The data below is to be output in full, unchanged.

# # #

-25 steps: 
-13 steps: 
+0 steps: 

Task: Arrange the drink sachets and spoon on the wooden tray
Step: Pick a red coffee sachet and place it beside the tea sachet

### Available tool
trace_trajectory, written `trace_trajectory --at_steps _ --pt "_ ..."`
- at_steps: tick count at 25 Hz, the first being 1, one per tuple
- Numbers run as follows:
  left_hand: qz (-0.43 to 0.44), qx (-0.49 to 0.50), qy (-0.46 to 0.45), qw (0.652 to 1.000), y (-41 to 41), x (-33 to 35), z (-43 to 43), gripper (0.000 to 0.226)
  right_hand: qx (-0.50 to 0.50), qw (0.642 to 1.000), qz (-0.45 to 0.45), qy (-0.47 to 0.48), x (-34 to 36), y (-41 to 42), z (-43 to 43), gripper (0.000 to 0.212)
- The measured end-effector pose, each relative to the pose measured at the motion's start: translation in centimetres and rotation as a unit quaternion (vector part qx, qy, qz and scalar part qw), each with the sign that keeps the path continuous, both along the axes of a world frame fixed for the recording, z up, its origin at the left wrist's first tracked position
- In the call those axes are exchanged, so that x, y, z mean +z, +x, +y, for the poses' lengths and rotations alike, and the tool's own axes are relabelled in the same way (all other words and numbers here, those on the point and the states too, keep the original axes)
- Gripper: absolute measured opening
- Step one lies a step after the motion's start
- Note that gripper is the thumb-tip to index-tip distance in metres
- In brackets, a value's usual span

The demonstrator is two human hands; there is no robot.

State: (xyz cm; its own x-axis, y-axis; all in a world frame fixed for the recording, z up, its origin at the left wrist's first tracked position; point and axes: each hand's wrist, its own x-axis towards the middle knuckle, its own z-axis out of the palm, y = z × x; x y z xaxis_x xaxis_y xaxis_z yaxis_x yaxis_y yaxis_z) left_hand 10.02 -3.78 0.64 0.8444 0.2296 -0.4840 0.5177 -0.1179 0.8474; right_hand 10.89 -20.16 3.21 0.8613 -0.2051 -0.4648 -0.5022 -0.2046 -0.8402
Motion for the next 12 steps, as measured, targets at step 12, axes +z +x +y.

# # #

Your solution ->
-25 steps: 
-13 steps: 
+0 steps: 

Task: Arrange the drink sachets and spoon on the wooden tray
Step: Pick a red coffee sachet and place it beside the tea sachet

### Available tool
trace_trajectory, written `trace_trajectory --at_steps _ --pt "_ ..."`
- at_steps: tick count at 25 Hz, the first being 1, one per tuple
- Numbers run as follows:
  left_hand: qz (-0.43 to 0.44), qx (-0.49 to 0.50), qy (-0.46 to 0.45), qw (0.652 to 1.000), y (-41 to 41), x (-33 to 35), z (-43 to 43), gripper (0.000 to 0.226)
  right_hand: qx (-0.50 to 0.50), qw (0.642 to 1.000), qz (-0.45 to 0.45), qy (-0.47 to 0.48), x (-34 to 36), y (-41 to 42), z (-43 to 43), gripper (0.000 to 0.212)
- The measured end-effector pose, each relative to the pose measured at the motion's start: translation in centimetres and rotation as a unit quaternion (vector part qx, qy, qz and scalar part qw), each with the sign that keeps the path continuous, both along the axes of a world frame fixed for the recording, z up, its origin at the left wrist's first tracked position
- In the call those axes are exchanged, so that x, y, z mean +z, +x, +y, for the poses' lengths and rotations alike, and the tool's own axes are relabelled in the same way (all other words and numbers here, those on the point and the states too, keep the original axes)
- Gripper: absolute measured opening
- Step one lies a step after the motion's start
- Note that gripper is the thumb-tip to index-tip distance in metres
- In brackets, a value's usual span

The demonstrator is two human hands; there is no robot.

State: (xyz cm; its own x-axis, y-axis; all in a world frame fixed for the recording, z up, its origin at the left wrist's first tracked position; point and axes: each hand's wrist, its own x-axis towards the middle knuckle, its own z-axis out of the palm, y = z × x; x y z xaxis_x xaxis_y xaxis_z yaxis_x yaxis_y yaxis_z) left_hand 10.02 -3.78 0.64 0.8444 0.2296 -0.4840 0.5177 -0.1179 0.8474; right_hand 10.89 -20.16 3.21 0.8613 -0.2051 -0.4648 -0.5022 -0.2046 -0.8402
Motion for the next 12 steps, as measured, targets at step 12, axes +z +x +y.

This exercise has been fully answered.